**Data**
◇ ◇ ◇ ◇ ◇

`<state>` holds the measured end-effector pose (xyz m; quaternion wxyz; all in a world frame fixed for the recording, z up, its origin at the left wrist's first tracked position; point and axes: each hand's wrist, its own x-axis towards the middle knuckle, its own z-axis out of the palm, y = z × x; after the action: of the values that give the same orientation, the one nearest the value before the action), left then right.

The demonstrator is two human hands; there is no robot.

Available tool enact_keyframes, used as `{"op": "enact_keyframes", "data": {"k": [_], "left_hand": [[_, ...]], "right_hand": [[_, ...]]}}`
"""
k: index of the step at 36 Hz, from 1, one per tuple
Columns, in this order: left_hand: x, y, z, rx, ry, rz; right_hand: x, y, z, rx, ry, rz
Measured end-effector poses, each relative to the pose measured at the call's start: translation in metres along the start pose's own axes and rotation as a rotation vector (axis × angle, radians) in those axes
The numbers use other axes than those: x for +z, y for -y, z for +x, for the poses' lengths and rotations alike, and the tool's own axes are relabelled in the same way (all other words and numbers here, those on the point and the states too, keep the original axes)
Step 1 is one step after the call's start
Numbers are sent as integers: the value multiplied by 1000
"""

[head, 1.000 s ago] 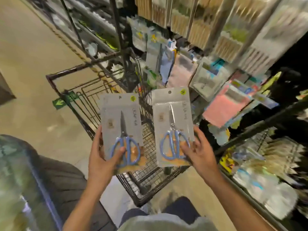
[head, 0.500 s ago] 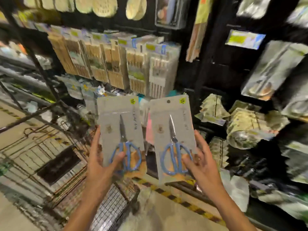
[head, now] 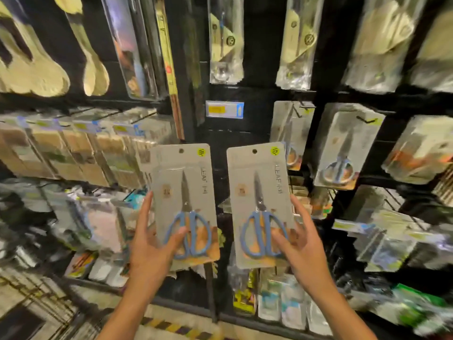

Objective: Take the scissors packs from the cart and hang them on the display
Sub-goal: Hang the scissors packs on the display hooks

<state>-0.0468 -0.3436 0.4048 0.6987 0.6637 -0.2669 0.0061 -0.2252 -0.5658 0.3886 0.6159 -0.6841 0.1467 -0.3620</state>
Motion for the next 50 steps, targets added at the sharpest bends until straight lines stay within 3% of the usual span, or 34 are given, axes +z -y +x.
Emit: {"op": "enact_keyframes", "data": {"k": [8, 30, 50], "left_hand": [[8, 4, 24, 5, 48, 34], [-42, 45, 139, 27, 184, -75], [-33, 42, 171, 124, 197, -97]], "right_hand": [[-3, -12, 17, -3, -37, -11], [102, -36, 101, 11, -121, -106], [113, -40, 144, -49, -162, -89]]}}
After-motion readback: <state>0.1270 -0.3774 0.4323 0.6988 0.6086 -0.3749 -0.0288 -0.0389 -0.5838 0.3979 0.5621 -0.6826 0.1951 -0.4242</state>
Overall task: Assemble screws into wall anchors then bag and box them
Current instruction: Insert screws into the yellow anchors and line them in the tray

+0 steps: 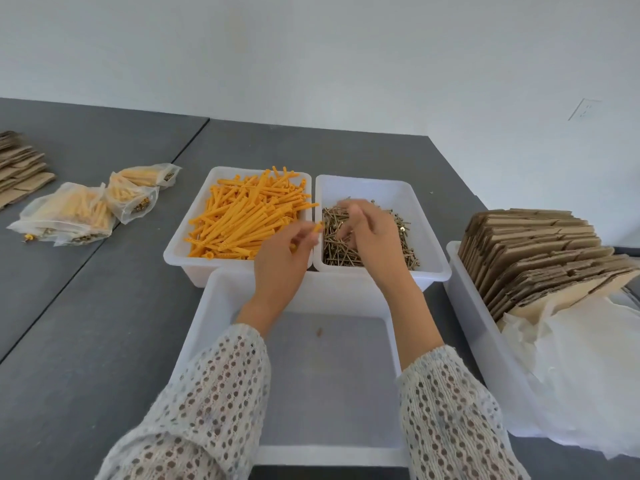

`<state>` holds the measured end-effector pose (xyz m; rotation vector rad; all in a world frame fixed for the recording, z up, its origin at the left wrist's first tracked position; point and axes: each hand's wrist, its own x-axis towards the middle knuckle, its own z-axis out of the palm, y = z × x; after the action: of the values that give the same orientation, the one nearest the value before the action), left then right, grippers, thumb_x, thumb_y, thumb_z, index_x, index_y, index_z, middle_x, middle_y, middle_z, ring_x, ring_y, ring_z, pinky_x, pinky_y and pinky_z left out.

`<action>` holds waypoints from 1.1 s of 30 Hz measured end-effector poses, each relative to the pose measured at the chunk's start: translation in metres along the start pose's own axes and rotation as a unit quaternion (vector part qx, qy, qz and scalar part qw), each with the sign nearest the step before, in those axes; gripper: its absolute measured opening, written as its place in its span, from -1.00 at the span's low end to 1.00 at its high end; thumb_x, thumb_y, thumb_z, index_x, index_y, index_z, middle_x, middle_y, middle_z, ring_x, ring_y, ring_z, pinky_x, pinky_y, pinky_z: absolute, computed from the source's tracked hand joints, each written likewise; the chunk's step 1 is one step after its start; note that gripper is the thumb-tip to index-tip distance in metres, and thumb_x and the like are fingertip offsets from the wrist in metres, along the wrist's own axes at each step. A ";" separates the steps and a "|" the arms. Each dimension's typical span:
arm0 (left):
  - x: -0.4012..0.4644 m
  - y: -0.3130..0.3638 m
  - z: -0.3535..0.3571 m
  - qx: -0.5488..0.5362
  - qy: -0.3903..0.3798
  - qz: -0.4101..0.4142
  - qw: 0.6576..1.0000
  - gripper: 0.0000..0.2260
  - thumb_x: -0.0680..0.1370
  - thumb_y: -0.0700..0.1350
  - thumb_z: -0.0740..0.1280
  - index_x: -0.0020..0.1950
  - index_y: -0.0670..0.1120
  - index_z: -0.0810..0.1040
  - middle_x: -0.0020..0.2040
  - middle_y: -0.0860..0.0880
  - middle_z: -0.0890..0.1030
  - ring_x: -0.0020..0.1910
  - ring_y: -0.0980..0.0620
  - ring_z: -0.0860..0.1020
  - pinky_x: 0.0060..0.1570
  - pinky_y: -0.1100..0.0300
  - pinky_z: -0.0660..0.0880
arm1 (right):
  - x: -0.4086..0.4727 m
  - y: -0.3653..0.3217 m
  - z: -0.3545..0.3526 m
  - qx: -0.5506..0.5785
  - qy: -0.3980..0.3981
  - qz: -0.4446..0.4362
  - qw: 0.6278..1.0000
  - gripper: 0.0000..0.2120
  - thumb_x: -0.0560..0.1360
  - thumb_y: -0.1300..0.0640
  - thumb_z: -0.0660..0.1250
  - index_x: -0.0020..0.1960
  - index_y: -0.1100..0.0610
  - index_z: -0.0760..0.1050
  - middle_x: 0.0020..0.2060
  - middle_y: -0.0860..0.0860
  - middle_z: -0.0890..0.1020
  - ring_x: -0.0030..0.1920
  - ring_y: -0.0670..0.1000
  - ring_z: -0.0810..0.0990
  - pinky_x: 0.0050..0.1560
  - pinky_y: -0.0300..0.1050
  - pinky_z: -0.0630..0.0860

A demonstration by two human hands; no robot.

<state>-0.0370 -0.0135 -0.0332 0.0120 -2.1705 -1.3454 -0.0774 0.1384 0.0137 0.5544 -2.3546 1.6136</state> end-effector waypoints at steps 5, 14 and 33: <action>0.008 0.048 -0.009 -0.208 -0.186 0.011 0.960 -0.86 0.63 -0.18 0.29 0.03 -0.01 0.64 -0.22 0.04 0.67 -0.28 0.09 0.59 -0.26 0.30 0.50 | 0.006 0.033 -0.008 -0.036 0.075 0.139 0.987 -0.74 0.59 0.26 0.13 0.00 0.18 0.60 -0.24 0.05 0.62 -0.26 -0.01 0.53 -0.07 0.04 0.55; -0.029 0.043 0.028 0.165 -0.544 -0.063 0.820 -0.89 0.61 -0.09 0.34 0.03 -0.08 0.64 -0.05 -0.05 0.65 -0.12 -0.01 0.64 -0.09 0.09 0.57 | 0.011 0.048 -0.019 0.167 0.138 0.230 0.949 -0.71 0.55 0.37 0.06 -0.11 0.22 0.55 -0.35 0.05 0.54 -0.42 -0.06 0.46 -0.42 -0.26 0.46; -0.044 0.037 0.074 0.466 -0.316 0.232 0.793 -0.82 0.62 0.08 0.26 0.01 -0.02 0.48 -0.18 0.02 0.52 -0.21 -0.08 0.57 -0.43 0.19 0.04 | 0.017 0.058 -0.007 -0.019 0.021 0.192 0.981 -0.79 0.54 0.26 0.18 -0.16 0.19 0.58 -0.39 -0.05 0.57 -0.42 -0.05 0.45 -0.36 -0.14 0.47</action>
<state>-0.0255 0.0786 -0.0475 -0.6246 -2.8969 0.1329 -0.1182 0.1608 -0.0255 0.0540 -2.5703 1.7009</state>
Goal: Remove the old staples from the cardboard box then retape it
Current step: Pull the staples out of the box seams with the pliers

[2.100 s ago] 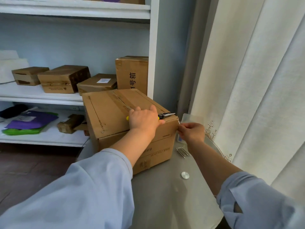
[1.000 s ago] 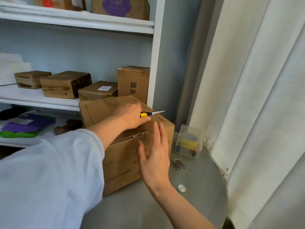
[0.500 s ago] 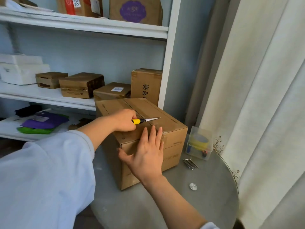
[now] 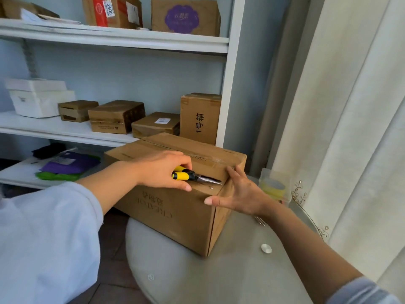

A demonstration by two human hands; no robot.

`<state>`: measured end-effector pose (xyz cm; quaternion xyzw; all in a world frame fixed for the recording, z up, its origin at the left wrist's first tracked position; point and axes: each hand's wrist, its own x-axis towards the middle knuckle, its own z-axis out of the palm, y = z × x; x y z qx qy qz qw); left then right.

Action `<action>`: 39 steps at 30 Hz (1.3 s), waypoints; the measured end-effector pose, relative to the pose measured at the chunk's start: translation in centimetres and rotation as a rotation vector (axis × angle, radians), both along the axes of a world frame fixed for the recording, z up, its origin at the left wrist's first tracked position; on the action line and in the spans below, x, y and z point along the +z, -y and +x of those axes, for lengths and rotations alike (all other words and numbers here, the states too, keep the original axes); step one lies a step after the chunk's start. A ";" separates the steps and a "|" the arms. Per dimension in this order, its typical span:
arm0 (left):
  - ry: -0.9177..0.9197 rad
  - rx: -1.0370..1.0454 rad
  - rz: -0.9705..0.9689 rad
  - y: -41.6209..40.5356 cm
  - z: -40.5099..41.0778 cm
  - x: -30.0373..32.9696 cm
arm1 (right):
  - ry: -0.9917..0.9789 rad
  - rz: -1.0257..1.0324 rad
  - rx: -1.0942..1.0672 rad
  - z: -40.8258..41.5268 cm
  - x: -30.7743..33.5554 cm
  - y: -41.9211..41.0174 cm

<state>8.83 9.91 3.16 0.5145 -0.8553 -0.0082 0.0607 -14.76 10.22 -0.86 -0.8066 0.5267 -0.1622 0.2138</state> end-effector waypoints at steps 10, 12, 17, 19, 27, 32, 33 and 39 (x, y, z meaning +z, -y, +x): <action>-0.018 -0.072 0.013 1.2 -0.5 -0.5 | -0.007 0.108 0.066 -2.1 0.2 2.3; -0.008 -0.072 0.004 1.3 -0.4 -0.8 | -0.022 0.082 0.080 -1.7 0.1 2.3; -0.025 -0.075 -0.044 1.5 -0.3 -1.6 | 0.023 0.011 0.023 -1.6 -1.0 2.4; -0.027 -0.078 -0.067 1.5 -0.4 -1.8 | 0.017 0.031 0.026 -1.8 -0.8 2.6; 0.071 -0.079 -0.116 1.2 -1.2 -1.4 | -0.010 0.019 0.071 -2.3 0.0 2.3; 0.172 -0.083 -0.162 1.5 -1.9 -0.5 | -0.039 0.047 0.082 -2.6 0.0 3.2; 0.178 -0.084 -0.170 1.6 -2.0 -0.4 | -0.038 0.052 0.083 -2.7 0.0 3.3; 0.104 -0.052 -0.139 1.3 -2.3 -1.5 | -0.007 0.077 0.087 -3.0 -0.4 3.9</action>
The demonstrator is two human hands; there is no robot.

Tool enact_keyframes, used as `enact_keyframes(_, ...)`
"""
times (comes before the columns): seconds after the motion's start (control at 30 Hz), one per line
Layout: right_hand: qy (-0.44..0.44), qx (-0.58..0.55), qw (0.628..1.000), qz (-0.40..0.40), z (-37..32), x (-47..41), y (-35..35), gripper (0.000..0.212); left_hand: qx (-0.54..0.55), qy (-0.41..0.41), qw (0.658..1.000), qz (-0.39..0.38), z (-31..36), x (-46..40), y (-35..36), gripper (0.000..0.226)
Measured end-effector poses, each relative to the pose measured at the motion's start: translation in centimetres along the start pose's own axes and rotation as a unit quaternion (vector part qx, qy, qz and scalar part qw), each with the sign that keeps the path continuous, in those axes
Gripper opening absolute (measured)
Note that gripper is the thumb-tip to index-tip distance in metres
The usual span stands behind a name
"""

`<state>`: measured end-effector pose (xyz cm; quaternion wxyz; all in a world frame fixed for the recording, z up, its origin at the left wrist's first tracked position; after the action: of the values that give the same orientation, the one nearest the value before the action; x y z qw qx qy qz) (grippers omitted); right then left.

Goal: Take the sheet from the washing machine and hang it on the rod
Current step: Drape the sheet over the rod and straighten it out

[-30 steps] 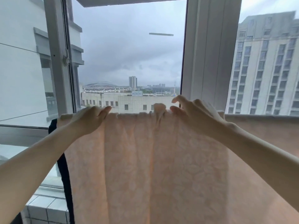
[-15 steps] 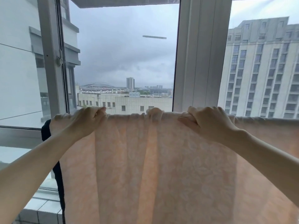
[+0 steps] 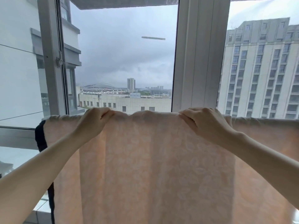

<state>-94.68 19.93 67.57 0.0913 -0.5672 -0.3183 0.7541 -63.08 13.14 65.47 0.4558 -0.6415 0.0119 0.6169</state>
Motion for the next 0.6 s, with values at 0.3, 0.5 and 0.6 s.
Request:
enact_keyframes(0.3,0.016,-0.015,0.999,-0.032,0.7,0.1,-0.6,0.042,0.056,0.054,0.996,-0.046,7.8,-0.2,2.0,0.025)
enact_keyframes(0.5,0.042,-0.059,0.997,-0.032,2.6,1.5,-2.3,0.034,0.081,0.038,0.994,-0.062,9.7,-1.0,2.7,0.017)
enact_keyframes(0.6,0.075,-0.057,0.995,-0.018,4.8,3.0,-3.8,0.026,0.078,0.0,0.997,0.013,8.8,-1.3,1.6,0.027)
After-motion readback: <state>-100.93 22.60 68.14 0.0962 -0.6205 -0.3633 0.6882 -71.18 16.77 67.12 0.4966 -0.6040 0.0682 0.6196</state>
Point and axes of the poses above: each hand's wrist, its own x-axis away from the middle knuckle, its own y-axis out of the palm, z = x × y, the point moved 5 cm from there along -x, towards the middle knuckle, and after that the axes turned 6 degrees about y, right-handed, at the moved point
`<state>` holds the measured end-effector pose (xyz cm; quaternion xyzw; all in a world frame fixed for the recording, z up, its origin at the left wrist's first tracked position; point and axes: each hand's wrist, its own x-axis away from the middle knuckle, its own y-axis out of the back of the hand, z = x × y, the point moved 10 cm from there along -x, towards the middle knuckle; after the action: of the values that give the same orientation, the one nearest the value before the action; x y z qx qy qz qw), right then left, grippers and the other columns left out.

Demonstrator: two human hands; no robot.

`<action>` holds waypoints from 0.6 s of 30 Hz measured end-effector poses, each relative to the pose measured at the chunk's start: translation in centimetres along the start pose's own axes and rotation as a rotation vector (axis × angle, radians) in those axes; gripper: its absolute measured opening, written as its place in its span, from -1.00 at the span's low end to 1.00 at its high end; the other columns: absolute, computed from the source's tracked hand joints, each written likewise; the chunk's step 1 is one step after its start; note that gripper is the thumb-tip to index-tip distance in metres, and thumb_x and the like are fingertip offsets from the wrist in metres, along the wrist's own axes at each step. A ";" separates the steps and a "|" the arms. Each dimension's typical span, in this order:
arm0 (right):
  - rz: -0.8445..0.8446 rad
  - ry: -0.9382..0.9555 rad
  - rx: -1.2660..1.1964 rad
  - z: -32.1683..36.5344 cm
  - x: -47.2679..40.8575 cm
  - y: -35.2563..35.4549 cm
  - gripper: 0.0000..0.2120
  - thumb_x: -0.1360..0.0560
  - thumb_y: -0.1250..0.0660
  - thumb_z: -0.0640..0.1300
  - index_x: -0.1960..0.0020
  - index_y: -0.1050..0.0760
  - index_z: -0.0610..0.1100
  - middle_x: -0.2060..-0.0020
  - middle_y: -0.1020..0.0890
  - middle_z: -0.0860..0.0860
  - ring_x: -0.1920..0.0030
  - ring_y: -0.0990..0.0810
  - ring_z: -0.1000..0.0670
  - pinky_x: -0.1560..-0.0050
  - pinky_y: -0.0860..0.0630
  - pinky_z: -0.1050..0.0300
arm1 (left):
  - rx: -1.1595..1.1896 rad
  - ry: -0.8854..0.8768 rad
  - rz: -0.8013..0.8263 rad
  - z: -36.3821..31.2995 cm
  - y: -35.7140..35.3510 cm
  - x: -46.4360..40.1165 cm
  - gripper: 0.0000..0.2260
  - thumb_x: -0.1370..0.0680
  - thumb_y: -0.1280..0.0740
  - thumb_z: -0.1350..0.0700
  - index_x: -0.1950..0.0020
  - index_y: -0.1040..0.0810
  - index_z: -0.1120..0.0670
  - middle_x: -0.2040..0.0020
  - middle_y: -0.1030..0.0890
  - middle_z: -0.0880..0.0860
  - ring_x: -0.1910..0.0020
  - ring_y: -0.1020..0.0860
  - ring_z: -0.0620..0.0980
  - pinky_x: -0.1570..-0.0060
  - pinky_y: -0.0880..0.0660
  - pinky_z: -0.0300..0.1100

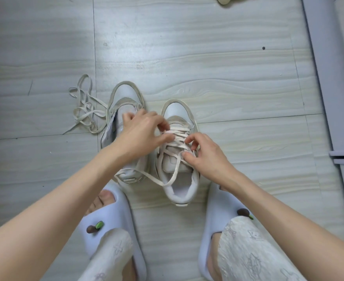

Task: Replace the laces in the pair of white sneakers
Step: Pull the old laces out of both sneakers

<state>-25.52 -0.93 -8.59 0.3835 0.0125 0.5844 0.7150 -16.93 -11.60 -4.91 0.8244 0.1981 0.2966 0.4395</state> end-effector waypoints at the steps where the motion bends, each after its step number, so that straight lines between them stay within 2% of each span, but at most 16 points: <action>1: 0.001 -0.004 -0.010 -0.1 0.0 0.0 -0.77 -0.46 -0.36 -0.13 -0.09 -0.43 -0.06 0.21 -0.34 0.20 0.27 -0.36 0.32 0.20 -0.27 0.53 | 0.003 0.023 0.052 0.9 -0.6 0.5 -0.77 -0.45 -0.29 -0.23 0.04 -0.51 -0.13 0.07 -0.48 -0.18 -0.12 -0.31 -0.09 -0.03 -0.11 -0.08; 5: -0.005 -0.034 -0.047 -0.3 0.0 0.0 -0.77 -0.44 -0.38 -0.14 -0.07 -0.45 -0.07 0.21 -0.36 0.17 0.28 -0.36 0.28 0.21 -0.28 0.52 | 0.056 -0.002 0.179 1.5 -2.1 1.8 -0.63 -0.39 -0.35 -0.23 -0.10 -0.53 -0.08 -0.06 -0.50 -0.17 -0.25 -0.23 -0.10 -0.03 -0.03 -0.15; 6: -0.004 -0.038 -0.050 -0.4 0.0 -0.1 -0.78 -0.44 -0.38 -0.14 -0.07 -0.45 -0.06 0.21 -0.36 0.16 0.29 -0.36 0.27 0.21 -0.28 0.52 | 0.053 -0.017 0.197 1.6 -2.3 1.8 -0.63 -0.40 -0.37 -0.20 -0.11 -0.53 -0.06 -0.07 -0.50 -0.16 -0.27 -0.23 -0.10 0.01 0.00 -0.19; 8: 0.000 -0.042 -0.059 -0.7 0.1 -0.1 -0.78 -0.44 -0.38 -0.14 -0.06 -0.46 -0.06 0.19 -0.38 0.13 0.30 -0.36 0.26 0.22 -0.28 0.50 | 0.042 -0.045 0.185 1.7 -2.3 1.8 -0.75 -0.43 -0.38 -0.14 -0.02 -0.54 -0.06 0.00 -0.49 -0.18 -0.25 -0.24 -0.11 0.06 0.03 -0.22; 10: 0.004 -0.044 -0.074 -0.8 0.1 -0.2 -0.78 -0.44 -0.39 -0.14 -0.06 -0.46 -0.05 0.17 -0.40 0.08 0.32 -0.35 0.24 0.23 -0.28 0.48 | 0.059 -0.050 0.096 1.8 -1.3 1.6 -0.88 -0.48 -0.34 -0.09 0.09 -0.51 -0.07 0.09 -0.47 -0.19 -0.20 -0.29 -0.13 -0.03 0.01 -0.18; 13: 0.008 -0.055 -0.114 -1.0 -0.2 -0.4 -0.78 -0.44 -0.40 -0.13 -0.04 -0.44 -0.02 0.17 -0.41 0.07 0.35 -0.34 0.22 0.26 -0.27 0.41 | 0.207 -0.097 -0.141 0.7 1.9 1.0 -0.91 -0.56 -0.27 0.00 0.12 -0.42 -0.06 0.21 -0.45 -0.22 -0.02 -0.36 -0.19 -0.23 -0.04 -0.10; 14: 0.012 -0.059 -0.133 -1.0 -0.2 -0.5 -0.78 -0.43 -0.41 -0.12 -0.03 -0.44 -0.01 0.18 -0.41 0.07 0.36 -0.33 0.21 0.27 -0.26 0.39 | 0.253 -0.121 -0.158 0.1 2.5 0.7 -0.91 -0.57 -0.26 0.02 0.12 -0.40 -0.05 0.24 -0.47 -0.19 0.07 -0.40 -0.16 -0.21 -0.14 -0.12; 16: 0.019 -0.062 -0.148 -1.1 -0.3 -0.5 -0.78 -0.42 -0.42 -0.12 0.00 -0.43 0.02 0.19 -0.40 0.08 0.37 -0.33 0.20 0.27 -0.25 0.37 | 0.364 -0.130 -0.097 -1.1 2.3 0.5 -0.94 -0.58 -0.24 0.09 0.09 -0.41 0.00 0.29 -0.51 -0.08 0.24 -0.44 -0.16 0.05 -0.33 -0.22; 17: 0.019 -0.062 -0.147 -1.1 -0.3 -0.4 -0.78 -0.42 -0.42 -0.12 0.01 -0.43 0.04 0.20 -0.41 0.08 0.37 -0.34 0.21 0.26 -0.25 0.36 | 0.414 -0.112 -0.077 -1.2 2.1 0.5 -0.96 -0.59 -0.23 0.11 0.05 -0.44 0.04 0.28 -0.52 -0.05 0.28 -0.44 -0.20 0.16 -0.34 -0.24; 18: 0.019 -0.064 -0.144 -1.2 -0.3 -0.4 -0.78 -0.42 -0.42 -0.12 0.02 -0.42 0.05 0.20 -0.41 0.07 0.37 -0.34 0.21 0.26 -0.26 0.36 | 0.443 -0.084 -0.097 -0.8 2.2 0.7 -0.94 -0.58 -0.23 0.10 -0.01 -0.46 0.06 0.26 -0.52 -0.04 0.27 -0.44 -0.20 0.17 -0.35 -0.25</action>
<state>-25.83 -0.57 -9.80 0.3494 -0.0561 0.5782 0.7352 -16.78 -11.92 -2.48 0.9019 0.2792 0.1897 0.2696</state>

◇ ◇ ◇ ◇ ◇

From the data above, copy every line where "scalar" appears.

**Response area**
`<action>` holds waypoints from 1.1 s of 30 Hz measured end-effector poses, each relative to the pose measured at the chunk's start: translation in metres along the start pose's own axes and rotation as a unit quaternion (vector part qx, qy, qz and scalar part qw), each with the sign nearest the step before, in those axes; gripper: its absolute measured opening, written as its place in its span, from -1.00 at the span's low end to 1.00 at its high end; thumb_x, thumb_y, thumb_z, index_x, index_y, index_z, middle_x, middle_y, middle_z, ring_x, ring_y, ring_z, pinky_x, pinky_y, pinky_z: absolute, computed from the source's tracked hand joints, each written likewise; the chunk's step 1 is one step after its start; note that gripper is the thumb-tip to index-tip distance in metres, and thumb_x and the like are fingertip offsets from the wrist in metres, along the wrist's own axes at each step. A ";" separates the steps and a "|" the arms. Each dimension's typical span:
Measured end-effector poses, each relative to the pose measured at the motion's start: translation in centimetres along the start pose's own axes and rotation as a unit quaternion (vector part qx, qy, qz and scalar part qw), each with the sign that keeps the path continuous, in those axes

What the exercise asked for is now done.